地域に根差した病院

医療社会事業部

地域医療福祉連携室

地域医療福祉連携室では地域の病院、開業医の先生方との密に連携を図り患者さんへの適正で質の高い医療を提供するとともに、患者さんが安心して入院、在宅での療養生活が送れるよう、ご相談・ご支援を行っております。

地域医療福祉連携室では

  1. 地域の医療機関からのご紹介患者さんの入院、外来、検査のご予約を承っております。
  2. 患者さん、ご家族の方の医療・福祉のご相談をお受けしております。
  3. 「地域医療連携談話会」「病薬連携談話会」など公開の研修会を開いております。
  4. 「地域医療福祉連携室だより」で当院の診療体制・研修等をご案内しています。

医療福祉担当

地域連携担当

市立大町総合病院と地域病院・診療所等のネットワーク

訪問リハビリテーション

訪問リハビリは利用者の生活の場に伺いして、自分のできることを増やして生活の範囲を広げたり、寝たきり状態を防いだり、介護の仕方や環境整備など、リハビリテーションの観点から必要な手助けをするサービスです。

日常生活に関するサービス

屋内、外の移動に関する練習。食事、着替え、トイレなどの動作練習。家事動作練習、家族への介助方法アドバイス。

身体機能に関するサービス

関節の硬さを防ぐ運動、筋肉、体力をつける運動。寝たり起きたり座ったり、1人で無理なくできる運動の学習。

その他

利用者にあった福祉用具のアドバイス。手すり、ベッドの位置などのレイアウトの相談、他サービスの紹介。

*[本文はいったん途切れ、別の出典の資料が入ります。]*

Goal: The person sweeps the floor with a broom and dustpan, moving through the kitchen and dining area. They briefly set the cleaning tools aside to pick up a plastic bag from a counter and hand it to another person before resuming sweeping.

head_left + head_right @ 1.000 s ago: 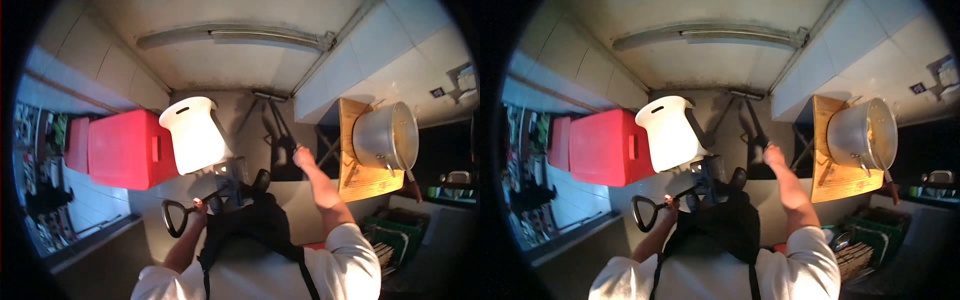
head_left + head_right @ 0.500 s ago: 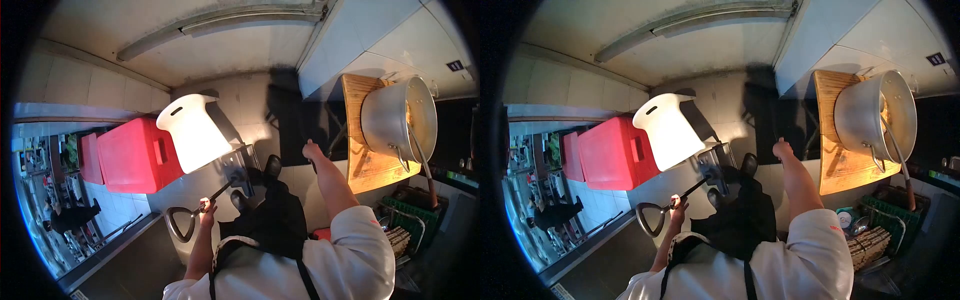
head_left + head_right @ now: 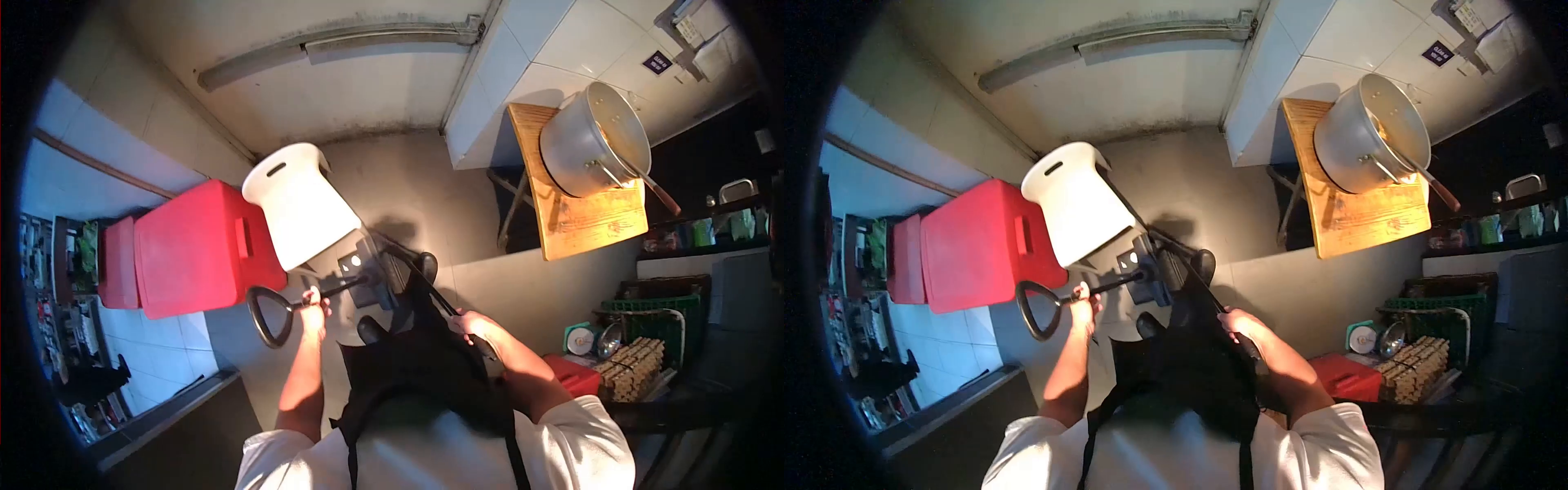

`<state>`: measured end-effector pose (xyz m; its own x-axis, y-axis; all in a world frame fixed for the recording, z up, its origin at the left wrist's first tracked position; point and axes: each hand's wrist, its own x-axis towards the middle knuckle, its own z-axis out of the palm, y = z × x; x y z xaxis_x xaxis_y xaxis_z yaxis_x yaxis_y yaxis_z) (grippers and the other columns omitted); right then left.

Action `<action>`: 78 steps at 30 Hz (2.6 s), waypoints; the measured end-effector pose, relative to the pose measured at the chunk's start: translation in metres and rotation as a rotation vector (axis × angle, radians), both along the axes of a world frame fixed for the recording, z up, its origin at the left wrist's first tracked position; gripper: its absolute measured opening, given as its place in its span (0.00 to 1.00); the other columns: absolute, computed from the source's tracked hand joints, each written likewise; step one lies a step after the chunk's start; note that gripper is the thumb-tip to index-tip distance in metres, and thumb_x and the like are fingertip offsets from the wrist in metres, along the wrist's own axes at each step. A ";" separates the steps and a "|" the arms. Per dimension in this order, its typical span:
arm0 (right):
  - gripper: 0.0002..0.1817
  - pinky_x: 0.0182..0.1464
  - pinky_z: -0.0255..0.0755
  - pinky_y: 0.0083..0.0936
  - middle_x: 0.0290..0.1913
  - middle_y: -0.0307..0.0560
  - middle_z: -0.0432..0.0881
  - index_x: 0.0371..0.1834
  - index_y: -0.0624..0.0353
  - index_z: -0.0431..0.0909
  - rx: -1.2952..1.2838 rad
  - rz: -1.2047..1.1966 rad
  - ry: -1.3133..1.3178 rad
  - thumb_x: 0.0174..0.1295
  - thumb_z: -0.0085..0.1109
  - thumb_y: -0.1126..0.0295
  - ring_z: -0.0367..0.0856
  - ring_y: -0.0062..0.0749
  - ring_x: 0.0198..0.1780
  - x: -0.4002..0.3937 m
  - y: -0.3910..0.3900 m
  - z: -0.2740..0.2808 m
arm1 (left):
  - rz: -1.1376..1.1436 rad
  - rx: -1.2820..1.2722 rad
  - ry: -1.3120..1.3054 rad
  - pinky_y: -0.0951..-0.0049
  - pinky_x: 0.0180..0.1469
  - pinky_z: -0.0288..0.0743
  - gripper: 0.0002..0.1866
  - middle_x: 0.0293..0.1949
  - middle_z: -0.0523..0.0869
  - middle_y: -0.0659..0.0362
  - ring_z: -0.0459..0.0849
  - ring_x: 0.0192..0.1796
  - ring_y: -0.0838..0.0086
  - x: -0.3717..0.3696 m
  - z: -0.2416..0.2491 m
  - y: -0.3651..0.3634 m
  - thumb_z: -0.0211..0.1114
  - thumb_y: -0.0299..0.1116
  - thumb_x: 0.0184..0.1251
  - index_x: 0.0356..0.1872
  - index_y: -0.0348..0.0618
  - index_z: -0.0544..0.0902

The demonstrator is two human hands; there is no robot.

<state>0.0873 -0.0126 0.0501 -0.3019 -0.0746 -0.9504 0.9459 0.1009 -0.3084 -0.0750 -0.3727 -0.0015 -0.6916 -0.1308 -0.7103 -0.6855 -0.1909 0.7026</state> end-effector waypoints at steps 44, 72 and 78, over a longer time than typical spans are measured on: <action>0.19 0.34 0.73 0.34 0.28 0.58 0.79 0.43 0.68 0.71 0.622 0.775 0.039 0.47 0.58 0.71 0.80 0.41 0.37 -0.094 0.204 -0.181 | 0.097 0.024 0.322 0.73 0.37 0.76 0.06 0.35 0.74 0.62 0.80 0.34 0.70 0.075 -0.039 0.101 0.54 0.35 0.64 0.40 0.48 0.70; 0.26 0.36 0.73 0.38 0.37 0.58 0.78 0.55 0.59 0.66 0.526 -1.291 0.133 0.48 0.50 0.70 0.79 0.45 0.36 0.197 -0.408 0.016 | -1.417 0.006 0.196 0.73 0.36 0.68 0.12 0.31 0.73 0.62 0.71 0.30 0.73 0.037 -0.021 0.099 0.54 0.43 0.64 0.34 0.46 0.73; 0.34 0.54 0.66 0.36 0.52 0.61 0.74 0.63 0.62 0.59 0.627 -1.258 -0.099 0.51 0.52 0.63 0.73 0.49 0.54 0.184 -0.580 0.016 | -1.722 0.030 0.185 0.73 0.35 0.67 0.11 0.30 0.73 0.62 0.71 0.30 0.74 0.065 -0.014 0.026 0.53 0.42 0.64 0.34 0.45 0.72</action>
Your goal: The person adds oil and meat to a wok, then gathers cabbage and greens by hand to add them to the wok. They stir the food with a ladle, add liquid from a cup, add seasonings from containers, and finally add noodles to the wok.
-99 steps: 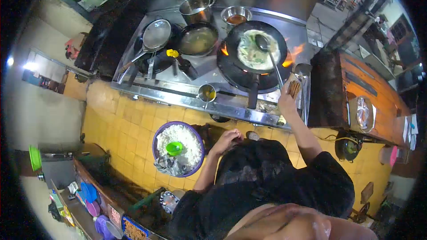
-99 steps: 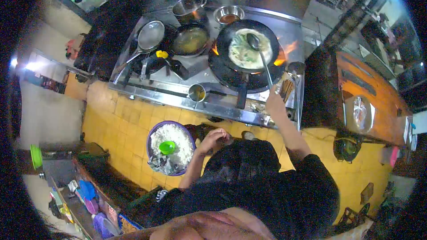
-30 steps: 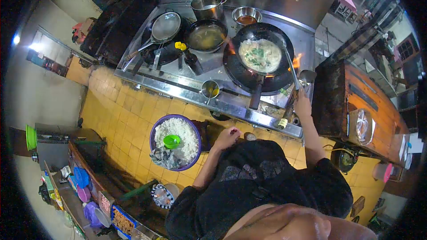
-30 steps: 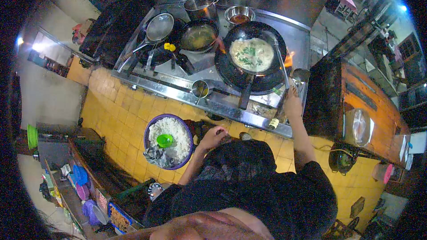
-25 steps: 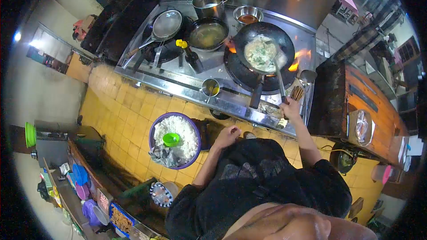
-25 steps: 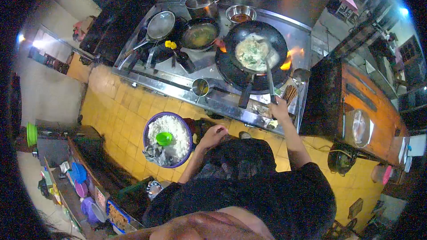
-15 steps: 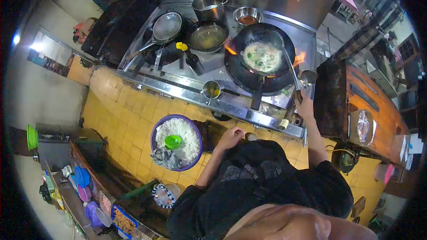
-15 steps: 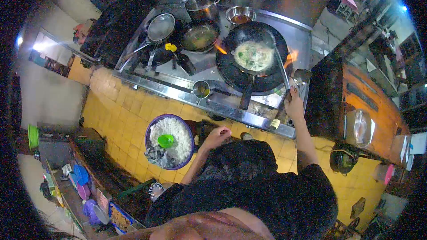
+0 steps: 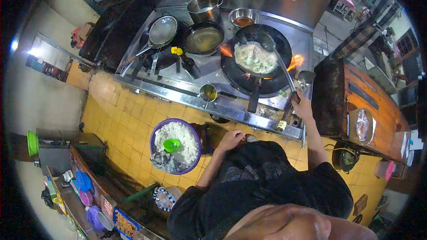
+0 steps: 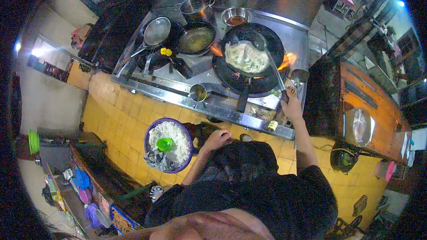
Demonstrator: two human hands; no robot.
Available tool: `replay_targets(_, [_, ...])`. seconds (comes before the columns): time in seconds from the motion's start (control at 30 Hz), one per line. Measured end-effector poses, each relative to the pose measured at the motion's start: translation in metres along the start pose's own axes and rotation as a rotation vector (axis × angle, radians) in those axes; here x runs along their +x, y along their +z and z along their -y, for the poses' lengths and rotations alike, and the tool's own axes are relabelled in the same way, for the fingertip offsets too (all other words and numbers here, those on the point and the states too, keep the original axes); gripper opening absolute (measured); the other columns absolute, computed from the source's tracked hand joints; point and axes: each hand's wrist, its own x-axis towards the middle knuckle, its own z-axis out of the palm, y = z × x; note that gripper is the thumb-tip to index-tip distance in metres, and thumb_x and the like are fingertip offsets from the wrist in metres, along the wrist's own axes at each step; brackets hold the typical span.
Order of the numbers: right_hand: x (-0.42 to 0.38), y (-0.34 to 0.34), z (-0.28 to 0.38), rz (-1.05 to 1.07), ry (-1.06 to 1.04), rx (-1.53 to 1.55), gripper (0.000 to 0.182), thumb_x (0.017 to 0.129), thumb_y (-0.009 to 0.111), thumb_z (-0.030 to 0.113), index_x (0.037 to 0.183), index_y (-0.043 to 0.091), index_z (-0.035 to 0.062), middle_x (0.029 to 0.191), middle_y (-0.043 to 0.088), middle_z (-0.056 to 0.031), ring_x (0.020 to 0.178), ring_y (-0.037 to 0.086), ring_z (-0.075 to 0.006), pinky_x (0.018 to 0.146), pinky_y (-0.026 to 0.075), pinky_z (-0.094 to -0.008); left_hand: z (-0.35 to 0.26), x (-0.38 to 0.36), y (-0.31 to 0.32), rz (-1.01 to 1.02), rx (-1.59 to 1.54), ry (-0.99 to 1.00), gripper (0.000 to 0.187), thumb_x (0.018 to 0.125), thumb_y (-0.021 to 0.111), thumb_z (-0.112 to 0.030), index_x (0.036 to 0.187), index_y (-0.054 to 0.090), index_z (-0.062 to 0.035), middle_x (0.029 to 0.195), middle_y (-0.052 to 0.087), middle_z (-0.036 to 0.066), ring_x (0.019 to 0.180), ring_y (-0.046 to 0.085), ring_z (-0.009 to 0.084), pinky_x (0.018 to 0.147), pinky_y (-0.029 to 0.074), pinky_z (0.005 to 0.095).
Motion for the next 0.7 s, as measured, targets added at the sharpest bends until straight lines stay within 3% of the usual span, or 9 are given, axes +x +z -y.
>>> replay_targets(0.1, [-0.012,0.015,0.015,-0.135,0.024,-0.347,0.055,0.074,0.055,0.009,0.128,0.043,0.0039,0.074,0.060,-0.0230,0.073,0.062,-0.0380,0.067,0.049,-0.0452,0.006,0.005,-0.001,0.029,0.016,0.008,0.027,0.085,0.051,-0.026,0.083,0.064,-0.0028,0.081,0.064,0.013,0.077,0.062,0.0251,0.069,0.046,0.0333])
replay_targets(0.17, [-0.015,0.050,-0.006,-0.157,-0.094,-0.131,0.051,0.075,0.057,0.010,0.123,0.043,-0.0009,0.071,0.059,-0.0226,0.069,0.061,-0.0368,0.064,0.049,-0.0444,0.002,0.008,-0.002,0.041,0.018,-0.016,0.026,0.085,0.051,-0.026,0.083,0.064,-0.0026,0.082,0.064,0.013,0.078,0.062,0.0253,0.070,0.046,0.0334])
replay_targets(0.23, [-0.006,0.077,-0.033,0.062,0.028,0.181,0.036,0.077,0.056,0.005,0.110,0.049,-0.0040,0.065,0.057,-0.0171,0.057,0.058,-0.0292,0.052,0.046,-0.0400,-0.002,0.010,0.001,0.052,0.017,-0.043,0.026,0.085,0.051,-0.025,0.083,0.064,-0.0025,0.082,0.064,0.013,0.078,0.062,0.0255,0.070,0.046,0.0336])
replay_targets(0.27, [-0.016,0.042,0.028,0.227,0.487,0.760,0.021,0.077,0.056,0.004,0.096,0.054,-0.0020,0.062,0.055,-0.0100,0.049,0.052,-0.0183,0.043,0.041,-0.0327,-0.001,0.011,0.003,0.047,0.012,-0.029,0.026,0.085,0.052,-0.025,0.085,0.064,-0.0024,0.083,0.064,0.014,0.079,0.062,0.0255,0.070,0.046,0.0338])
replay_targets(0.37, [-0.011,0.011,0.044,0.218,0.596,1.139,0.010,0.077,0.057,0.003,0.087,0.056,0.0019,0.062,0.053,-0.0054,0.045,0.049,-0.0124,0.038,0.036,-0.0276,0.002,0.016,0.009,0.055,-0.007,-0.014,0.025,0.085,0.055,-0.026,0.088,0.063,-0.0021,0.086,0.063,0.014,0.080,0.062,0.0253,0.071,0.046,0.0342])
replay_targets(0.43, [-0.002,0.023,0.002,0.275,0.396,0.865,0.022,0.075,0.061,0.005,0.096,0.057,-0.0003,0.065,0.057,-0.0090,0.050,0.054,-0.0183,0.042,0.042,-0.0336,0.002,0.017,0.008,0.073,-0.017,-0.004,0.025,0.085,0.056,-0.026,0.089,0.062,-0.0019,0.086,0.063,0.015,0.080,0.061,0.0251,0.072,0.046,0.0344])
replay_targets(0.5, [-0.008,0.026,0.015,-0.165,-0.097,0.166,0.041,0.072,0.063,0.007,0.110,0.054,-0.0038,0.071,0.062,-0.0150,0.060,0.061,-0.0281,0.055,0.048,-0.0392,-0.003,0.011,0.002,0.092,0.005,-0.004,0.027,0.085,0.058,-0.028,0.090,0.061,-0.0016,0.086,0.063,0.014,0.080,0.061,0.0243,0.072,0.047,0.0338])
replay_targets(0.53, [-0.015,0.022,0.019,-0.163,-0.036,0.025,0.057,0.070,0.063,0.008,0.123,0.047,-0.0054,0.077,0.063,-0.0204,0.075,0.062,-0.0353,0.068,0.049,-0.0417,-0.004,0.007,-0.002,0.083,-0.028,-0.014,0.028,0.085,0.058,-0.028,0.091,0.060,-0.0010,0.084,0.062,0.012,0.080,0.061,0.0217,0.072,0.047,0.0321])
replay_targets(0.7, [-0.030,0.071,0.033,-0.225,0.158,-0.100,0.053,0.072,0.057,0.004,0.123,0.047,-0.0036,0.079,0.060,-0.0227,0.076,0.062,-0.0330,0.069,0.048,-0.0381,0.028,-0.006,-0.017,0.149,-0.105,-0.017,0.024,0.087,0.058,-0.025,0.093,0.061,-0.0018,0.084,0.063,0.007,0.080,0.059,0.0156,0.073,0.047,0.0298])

現在理学療法士2.5名、作業療法士0.2名、言語聴覚士0.2名が配属されており、1人あたり週25~27件程の訪問を行っています。又、その他にも家屋調査や担当者カンファレンスなど他職種と連携する仕事が多いのが特徴です。
訪問リハビリの対象は要支援、要介護の認定を受けている方で、主治医から「訪問リハビリ」が必要と認められている方となります。
利用者の年齢は80~90代が多く、対象者の疾患は脳血管障害や整形疾患、また先天性疾患など多岐にわたります。
リスク管理や状態の確認などやや難しい部分もありますが、生活に密着したリハビリの提供を行う事ができQOLの面でもアプローチができるという一面もあります。